### [WHAT NEEDS TO BE DONE]
With the records as your source, report how many lines contain "left". Add no other words.
++++++++
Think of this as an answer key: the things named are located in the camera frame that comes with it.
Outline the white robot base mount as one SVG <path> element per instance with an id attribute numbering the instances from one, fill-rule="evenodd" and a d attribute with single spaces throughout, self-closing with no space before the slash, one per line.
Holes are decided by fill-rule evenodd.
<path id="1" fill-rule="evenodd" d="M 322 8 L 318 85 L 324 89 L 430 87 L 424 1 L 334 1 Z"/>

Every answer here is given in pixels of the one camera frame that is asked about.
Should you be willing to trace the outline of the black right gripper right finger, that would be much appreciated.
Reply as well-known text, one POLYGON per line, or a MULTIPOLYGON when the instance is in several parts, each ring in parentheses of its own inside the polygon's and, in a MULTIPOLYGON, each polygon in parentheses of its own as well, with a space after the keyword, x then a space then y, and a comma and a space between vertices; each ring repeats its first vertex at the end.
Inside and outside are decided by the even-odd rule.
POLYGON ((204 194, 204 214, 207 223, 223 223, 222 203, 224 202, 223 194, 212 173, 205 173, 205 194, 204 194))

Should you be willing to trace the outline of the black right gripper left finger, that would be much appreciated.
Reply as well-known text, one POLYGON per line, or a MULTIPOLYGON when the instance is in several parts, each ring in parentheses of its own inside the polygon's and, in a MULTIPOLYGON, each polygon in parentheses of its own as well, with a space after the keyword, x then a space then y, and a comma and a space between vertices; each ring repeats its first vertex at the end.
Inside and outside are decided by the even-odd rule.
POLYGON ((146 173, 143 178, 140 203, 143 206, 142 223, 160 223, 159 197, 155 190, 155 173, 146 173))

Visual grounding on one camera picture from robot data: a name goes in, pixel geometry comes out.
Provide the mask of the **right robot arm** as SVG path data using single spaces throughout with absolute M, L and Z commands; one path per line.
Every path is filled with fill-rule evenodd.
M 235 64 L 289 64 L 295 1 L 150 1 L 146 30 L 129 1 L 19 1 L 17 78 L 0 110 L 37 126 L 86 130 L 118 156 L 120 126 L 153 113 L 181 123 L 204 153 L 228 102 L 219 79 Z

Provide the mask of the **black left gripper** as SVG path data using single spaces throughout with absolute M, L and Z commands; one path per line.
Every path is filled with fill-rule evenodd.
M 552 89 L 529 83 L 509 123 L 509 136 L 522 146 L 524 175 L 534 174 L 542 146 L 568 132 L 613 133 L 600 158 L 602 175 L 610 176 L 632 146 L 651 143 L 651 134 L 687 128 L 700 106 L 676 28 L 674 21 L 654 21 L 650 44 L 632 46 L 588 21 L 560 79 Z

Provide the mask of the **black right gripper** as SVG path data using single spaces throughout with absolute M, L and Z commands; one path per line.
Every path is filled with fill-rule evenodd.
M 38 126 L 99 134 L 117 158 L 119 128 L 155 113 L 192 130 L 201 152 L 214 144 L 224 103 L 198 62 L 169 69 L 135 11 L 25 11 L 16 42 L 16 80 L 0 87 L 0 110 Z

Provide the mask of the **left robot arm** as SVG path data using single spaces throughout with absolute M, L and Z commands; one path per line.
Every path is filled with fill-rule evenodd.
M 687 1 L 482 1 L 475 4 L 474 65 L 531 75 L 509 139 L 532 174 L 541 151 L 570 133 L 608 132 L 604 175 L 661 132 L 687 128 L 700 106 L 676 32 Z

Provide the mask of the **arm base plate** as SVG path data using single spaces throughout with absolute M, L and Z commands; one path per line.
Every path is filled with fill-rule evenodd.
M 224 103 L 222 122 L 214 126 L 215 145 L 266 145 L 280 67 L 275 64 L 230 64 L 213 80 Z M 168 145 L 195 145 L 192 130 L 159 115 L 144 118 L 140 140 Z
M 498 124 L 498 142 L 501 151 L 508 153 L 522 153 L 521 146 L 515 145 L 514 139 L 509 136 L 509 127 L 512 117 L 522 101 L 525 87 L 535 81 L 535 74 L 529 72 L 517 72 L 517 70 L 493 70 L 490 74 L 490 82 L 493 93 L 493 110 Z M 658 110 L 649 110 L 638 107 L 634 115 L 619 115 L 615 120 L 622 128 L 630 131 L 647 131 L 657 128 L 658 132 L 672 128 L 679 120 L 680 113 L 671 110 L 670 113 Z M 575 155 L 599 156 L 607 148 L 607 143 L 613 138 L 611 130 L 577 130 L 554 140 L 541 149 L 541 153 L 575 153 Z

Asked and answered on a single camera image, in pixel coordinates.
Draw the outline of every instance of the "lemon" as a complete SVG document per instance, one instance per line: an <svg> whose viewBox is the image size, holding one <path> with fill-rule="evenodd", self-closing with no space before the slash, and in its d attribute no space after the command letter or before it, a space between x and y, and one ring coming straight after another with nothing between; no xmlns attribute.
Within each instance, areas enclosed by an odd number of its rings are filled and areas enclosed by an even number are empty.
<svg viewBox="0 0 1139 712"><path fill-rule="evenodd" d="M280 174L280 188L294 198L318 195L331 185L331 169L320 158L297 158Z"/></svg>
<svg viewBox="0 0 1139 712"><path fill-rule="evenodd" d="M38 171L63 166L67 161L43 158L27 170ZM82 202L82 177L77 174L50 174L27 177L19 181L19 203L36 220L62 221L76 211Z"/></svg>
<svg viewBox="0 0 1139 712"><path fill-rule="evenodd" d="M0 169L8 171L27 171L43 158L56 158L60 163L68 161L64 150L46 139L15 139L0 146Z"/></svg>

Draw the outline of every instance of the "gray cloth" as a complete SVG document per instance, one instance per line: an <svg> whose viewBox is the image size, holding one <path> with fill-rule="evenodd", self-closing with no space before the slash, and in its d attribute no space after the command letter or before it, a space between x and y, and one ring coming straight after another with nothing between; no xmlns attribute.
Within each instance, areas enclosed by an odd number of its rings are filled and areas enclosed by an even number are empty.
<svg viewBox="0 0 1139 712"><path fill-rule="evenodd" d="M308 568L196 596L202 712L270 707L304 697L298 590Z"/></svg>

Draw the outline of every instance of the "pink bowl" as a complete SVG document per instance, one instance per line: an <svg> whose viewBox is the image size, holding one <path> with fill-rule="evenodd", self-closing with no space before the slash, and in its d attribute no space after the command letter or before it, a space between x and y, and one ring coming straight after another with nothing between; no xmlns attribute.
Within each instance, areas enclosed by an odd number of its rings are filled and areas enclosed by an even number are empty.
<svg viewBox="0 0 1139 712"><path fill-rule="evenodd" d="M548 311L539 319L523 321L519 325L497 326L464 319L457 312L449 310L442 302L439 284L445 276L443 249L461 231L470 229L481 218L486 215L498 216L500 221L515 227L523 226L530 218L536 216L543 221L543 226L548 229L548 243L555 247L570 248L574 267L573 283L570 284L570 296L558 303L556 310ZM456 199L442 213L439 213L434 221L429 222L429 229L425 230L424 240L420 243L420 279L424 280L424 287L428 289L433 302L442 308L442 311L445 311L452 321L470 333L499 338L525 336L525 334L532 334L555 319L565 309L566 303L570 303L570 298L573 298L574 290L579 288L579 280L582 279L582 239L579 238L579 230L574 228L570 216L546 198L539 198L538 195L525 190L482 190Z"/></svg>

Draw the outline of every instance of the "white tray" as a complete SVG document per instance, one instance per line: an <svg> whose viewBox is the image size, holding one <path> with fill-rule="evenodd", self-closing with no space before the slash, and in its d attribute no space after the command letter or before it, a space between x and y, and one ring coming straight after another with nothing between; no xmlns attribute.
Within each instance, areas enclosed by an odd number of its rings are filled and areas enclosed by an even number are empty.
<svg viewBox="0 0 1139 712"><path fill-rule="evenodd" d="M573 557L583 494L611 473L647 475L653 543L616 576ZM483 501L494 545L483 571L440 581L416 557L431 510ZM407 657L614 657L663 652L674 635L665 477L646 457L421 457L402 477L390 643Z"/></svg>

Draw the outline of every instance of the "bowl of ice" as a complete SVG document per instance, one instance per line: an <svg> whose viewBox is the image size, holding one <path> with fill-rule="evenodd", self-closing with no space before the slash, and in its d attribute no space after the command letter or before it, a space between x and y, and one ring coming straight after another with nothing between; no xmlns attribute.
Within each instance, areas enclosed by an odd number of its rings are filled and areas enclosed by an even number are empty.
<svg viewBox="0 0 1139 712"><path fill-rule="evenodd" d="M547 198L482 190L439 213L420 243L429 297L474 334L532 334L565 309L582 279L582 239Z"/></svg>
++++++++
### [ANSWER TO THIS EXERCISE]
3